= TO DO =
Write back each entry precisely as it is given.

------------------------------------

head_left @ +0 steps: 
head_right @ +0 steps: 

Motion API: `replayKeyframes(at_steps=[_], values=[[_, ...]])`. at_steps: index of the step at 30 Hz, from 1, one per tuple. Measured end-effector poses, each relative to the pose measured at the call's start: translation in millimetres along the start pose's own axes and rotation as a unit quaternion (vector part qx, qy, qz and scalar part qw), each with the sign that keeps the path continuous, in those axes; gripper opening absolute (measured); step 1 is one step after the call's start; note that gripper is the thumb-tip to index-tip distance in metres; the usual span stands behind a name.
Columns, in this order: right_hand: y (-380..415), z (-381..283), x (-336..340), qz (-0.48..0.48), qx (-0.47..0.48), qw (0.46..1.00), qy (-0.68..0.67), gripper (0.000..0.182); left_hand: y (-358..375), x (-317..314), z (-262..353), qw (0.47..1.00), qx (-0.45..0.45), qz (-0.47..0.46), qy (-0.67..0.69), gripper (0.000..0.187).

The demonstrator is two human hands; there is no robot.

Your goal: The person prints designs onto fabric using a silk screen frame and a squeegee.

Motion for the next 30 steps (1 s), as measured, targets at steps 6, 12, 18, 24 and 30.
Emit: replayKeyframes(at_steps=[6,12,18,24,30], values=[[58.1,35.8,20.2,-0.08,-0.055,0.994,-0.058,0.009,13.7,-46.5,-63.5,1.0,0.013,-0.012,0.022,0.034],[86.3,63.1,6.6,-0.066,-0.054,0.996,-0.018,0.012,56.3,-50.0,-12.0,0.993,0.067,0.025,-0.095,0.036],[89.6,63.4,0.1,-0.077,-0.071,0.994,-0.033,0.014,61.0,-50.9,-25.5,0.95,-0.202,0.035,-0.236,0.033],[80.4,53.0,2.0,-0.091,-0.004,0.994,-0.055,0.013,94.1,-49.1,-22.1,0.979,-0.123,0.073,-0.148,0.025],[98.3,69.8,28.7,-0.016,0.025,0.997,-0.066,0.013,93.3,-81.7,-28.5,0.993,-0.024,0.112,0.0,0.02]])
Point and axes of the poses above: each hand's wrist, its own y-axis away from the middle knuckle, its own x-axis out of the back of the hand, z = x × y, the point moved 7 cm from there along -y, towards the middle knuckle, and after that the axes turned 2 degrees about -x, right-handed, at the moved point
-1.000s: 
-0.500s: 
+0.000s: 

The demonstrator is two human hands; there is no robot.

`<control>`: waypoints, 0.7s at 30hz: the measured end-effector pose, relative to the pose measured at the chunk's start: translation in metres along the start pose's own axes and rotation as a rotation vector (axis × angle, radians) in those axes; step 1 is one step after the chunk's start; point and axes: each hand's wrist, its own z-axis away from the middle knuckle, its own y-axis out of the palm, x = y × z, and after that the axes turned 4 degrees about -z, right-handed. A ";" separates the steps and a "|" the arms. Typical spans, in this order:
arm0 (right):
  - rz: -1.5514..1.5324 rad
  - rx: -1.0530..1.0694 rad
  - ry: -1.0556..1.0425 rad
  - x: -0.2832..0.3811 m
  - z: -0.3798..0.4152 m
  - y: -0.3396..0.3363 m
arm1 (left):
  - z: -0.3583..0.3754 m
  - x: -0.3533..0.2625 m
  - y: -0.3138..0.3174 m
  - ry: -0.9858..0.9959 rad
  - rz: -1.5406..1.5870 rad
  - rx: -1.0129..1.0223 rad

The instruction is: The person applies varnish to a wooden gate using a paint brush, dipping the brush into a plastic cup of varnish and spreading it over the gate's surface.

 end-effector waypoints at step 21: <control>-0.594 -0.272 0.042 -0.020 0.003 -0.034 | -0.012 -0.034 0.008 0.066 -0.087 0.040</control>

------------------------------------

= FINISHED EXERCISE =
head_left @ +0 steps: 
head_right @ +0 steps: 

Motion API: `replayKeyframes(at_steps=[_], values=[[_, ...]])`. at_steps: index of the step at 30 Hz, from 1, one per tuple. Measured end-effector poses, each relative to the pose measured at the call's start: translation in millimetres along the start pose's own axes and rotation as a unit quaternion (vector part qx, qy, qz and scalar part qw), each with the sign that keeps the path continuous, in those axes; gripper opening absolute (measured); step 1 is one step after the call's start; note that gripper is the thumb-tip to index-tip distance in metres; the usual span stands behind a name.
Columns, in this order: right_hand: y (-380..415), z (-381..283), x (-336..340), qz (-0.48..0.48), qx (-0.47..0.48), qw (0.46..1.00), qy (-0.68..0.67), gripper (0.000..0.182); left_hand: y (-358..375), x (-317..314), z (-262..353), qw (0.47..1.00), qx (-0.45..0.45), qz (-0.47..0.46), qy (-0.67..0.69), gripper (0.000..0.187).

The demonstrator is two human hands; there is no robot.

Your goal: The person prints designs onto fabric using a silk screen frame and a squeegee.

Motion for the next 30 steps (1 s), as measured, targets at steps 6, 12, 18, 24 and 30.
Emit: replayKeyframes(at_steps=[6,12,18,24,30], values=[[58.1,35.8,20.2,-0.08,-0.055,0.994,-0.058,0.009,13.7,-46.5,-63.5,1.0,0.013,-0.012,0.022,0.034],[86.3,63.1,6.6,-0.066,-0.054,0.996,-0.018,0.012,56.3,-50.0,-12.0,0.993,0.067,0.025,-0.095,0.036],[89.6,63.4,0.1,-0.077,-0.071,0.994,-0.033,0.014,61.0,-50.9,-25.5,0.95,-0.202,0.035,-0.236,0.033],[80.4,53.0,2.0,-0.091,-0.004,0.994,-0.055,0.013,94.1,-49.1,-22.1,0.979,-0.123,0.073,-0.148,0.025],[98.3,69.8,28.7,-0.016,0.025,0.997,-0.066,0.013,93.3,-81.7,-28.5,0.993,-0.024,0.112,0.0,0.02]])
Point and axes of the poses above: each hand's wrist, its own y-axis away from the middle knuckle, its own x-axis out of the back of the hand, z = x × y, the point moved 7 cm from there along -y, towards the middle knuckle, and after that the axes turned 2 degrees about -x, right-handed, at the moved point
-1.000s: 
-0.500s: 
+0.000s: 

The demonstrator is two human hands; there is no robot.

`<control>`: waypoints, 0.7s at 30hz: the measured end-effector pose, relative to the pose measured at the chunk's start: translation in metres along the start pose's own axes and rotation as a rotation vector (axis × angle, radians) in those axes; step 1 is one step after the chunk's start; point and axes: each hand's wrist, its own z-axis away from the middle knuckle, its own y-axis out of the palm, x = y × z, and after that the axes turned 4 degrees about -z, right-handed. A ";" separates the steps and a "|" the arms. Typical spans, in this order:
arm0 (right):
  - rz: -1.5514..1.5324 rad
  - rx: -1.0530..1.0694 rad
  - ry: -1.0556..1.0425 rad
  - x: -0.2832..0.3811 m
  - z: -0.3798..0.4152 m
  - y: -0.3396..0.3363 m
arm1 (left):
  - z: -0.3583..0.3754 m
  - x: -0.3533..0.2625 m
  - y: -0.3138..0.3174 m
  - ry: -0.9858..0.9959 rad
  - rz: -1.5406..1.5870 rad
  - rx: -1.0129..1.0223 rad

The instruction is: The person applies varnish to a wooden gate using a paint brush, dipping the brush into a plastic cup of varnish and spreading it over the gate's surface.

 end-effector waypoints at step 21: <control>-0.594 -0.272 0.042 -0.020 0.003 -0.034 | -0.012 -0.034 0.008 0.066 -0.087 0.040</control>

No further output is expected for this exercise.